Sejenak dia terdiam sambil menatap wajahku, lalu ia katakan, “ tak mungkin Lastri menyesal hidup dengan mu, walaupun hidup kita miskin seperti ini, hidup miskin bukan mau mu atau pun tuhan, kau sudah berusaha , usaha mu sudah cukup jadi alasan, aku tetap di istana kita,
‘Lalu apa yang membuat mu bertahan lastri di samping aku”? tanya ku kembali ingin mendengar rayuannya yang menyejukan hati.
Ia tersenyum mendengar pertanyaan konyol ku itu, “mas- mas seharusnya kamu tidak perlu bertanya lagi kenapa Lastri bertahan, aku sudah katakan tadi, usaha mu dan keberanian mu menjadi alasan ku untuk bertahan.
Mendegar jawaban Lastri aku tersenyum sendiri, malu, bercampur senang mendengar pujian dari teman hidupku.
Tiba-tiba si bungsu terbangun dari tidurnya mungkin karena panas pagi yang menembus dinding rumah membuat ia menangis, di sela-sela aku dan Lastri asyik saling memuji.
“Mas si bungsu nangis, Lastri ke dalam dulu ya mas” ucapnya mendegar tangisan si bungsu, “iya lastri” jawabku yang masih berharap mendengar ribuan pujian darinya.
Saling memuji dengan Lastri hampir membuat ku lupa , dari tadi malam aku belum tidur, badan ku sudah merasa lelah, ada baiknya aku masuk ke dalam berbagi tempat dengan si bungsu, untuk istrihat sejenak dari kehidupan yang miskin ini, hanya tidur la hiburan kami.

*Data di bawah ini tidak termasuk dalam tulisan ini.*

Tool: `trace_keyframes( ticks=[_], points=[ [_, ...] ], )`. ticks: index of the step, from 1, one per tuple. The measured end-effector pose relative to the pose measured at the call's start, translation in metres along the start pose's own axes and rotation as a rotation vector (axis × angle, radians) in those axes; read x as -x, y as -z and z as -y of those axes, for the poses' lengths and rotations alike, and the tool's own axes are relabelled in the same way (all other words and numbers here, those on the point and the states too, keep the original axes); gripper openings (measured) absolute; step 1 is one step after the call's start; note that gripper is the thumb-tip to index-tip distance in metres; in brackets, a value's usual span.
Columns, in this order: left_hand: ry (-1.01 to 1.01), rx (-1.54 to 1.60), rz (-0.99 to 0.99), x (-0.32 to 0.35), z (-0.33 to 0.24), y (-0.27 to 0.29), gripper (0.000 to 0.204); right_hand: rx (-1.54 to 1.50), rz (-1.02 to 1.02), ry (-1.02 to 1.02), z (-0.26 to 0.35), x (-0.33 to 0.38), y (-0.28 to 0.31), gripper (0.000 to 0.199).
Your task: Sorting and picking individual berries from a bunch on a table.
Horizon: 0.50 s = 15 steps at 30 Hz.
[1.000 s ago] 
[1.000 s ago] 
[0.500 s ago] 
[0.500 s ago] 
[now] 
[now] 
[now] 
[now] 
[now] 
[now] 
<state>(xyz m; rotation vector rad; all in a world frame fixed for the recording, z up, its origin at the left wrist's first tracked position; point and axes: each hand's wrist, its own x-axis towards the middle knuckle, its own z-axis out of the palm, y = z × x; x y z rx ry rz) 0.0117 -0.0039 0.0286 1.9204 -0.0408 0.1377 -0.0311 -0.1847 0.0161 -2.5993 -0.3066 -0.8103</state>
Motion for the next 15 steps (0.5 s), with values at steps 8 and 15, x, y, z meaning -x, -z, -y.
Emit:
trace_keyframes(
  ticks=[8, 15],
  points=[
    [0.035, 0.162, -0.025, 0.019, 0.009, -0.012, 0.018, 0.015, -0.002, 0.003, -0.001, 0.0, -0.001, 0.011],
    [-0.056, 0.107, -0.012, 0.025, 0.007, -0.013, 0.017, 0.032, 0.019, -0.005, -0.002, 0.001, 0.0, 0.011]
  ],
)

Cerita ku ini mungkin tak hanya terjadi padaku, kemiskinan bukan hal yang langkah di negeri ku, para gembel kelaparan bejejer tiap paginya di lampu merah, bawa mangkok dengan wajah memelas, kemana mahasiswa? peristiwa 98 , aku saksi sejarahnya, para pemuda -pemudi berani keluar kampus banjirin jalanan dengan sejuta selogan demi kemakmuran, kemana mahasiswa? mereka lupa dengan kekuatanya, mereka lupa dengan lingkungan nya. cerita ku semoga sampai ke telingah kalian, bangkit lah sayang, tak ku minta pristiwa 98, aku hanya ingin kalian tau, di kampus mu, tempat kau memamerkan mobil baru, motor keren, dan segudang aksesoris kehidupan, masih ada kami yang membersihkan ruangan kelasmu, dengan gaji yang di djolimin, lahirlah kau sayang di atas keberanian seperti merahnya api, teguh seperti air yang tak kenal menyerah, demi kami dan jutaan rakyat miskin .
Sumber tulisan:
Wawancara dengan pekerja cleaning servis yang bekerja di salah satu kampus megah di sebelah selatan kota Yogyakarta.